Despite closing the bible, the marked page glared up at her from behind her eyes. First John, verse 3:12 pointed damning lightning bolts at her. 'Do not be like Cain who belonged to the evil one and murdered his brother.' And then, of course, Matthew just had to chime in with 26:52: '"Put your sword back in its place," Jesus said to him, "for all who draw the sword will die by the sword."'

She hadn't just died by the sword and been consumed in fire, she'd considered her time in purgatory an excuse to throw away the sheath and beat the shit out of the galaxy with her sword. She'd incinerated, degraded, and displayed her monstrosity for everyone to see.

One hand moved to undo her belt pouch, fingertips climbing inside to rub that sweet texture. She needed to borrow … to draw some salvation from the pages. Taking it out, she pressed the red leather against her head.

Those who live by the sword, die by the sword. She pressed harder, twisting the tiny Bible, its leather cover burning her forehead. No, no, she hadn't died, and she'd spent her entire life trying to make up for the lives she stole on Torfan.

Isn't that worse? You didn't die in the void or the fire and ice, so these past months you've turned into a murderer so much worse than The Butcher … even on her worst day.

She ground the cover in harder. Thump. "No," she whispered, barely more than a hiss as they broke through her lips. "No, I saved a lot of people. I saved all those kids." Twist. Thump. Her teeth clacked together on the side of her tongue. She wasn't Cain. She killed only those who threatened others with harm.
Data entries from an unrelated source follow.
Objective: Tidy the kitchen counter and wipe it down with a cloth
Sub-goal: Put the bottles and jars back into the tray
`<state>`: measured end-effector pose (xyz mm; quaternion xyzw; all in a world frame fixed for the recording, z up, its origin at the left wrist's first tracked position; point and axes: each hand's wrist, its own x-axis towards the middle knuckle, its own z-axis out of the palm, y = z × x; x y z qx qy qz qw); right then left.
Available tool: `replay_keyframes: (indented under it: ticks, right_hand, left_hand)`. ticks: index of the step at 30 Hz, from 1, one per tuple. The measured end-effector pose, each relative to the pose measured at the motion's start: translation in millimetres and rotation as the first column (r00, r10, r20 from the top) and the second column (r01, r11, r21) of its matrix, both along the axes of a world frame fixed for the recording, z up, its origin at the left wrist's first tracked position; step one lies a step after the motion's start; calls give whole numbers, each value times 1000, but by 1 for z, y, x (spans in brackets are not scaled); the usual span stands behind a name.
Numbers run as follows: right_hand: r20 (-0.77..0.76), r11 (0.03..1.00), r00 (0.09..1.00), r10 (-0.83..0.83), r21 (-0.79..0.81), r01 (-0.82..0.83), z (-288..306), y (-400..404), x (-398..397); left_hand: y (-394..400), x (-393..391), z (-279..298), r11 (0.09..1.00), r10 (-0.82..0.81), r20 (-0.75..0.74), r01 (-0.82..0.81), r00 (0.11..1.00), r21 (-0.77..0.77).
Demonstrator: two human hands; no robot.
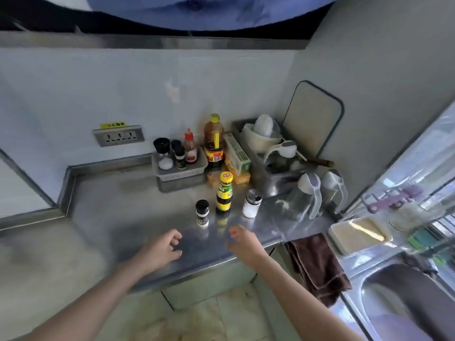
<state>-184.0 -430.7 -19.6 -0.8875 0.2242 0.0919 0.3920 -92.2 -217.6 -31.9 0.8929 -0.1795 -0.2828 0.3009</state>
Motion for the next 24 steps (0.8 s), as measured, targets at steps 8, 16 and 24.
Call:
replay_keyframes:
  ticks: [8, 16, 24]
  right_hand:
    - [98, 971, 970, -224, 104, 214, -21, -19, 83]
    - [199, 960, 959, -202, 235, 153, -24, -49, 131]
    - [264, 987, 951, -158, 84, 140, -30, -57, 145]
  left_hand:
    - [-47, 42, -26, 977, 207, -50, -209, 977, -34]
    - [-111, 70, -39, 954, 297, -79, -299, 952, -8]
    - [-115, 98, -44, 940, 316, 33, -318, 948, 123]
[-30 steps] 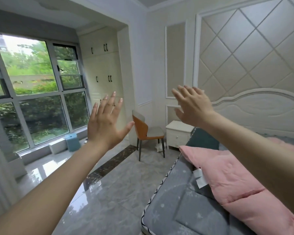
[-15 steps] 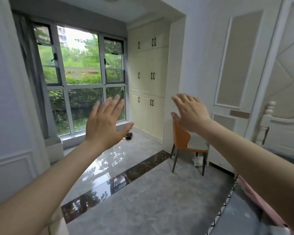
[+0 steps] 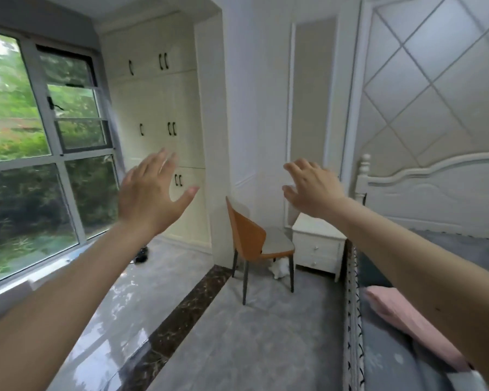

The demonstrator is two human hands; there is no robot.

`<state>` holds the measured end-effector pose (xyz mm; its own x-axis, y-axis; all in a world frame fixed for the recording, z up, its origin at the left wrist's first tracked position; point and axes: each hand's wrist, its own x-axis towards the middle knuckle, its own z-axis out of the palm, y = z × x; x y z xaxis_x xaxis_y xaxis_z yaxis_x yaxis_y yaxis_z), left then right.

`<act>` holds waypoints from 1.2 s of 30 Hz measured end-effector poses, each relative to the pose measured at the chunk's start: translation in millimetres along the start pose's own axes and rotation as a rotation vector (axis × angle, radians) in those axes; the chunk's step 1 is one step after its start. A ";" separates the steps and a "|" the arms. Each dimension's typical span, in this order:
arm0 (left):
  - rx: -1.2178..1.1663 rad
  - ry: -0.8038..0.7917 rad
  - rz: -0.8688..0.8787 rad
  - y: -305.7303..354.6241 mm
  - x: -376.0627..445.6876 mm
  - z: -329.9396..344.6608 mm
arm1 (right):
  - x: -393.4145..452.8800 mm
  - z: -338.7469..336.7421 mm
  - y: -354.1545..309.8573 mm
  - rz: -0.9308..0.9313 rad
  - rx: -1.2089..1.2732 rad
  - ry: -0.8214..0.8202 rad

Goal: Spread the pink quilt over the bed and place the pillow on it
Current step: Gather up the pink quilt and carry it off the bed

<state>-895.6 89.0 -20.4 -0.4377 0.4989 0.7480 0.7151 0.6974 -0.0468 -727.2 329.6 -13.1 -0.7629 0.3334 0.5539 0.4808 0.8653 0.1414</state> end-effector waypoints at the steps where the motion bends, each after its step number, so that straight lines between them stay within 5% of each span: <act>1: -0.020 -0.018 0.022 5.8 18.5 25.0 | 15.2 11.1 17.5 0.023 -0.037 -0.014; 18: -0.479 0.030 0.406 155.3 312.1 317.7 | 178.2 133.9 230.6 0.430 -0.368 -0.054; 36: -1.033 -0.217 0.913 429.0 386.5 493.9 | 100.3 162.0 320.5 1.221 -0.715 -0.224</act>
<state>-1027.1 835.2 -78.3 0.3892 0.7009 0.5977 0.8220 -0.5571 0.1181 -719.6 701.0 -45.2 0.2612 0.8267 0.4983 0.9323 -0.3498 0.0917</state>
Those bastards who used and tortured Radis and the other children wouldn't have given up without a fight, killing several kids in the process.

The spot on her forehead turned from burning to cool. And even if the pricks gave up, there was no law on Omega, they'd just run and set up somewhere else, or Aria would find a way to use them.

Right. But even if I give you that one, did you need to make art brut de spectacle out of their bodies? It's twisted, and you loved it … turning all your pain against something outside yourself. You are sick right down to the core, your heart rotted and empty.

Thump. Twist. "No. Garrus sees me. He loves me. He's real." Thump. Twist. "He wants me to be with him … to live with him." Why? After improving for so long ... why this? Again.

She squeezed her eyes closed. Darkness flooded in, riding the tsunami of the monster's roar. Evil flame licked from every seam and hollow. No. No, no, no, no. Thump. Twist. The monster hadn't appeared in days. Garrus drove it off with his light and warmth. No. Thump. Twist. It couldn't come back. He and Radis banished it. A scream roared up from her belly, fighting its way through the spasming muscles of her throat to ball behind her teeth.

Something soft and cool stopped the book just short of her head, then gently peeled the book from her hand. She opened her eyes as a thumb pad wiped at the angry spot on her brow. The monster remained seared into her vision. She threw herself back, scrambling across the straw-covered polycrete.

"No, the monster isn't real. The flames aren't real." She slammed the heel of her hand into her brow, trying to drive the horror back even while it roared, deafening her. "Garrus is real. Garrus is real." A bladed scream, raw and bleeding, clambered up her throat, fighting its way out, but she walled it up behind her teeth. No, she was alive. She was alive and needed to be sane for Garrus and Radis. She needed to forget about the fear and pain. She needed to forget about purgatory and murdering her way into heaven.

Footsteps shuffling through the straw pushed the monster back enough that its image began to fade, replaced by copper eyes, their watery depths awash with fear and compassion. "L'oeuf?" The turian child crouched before her. "I'm real."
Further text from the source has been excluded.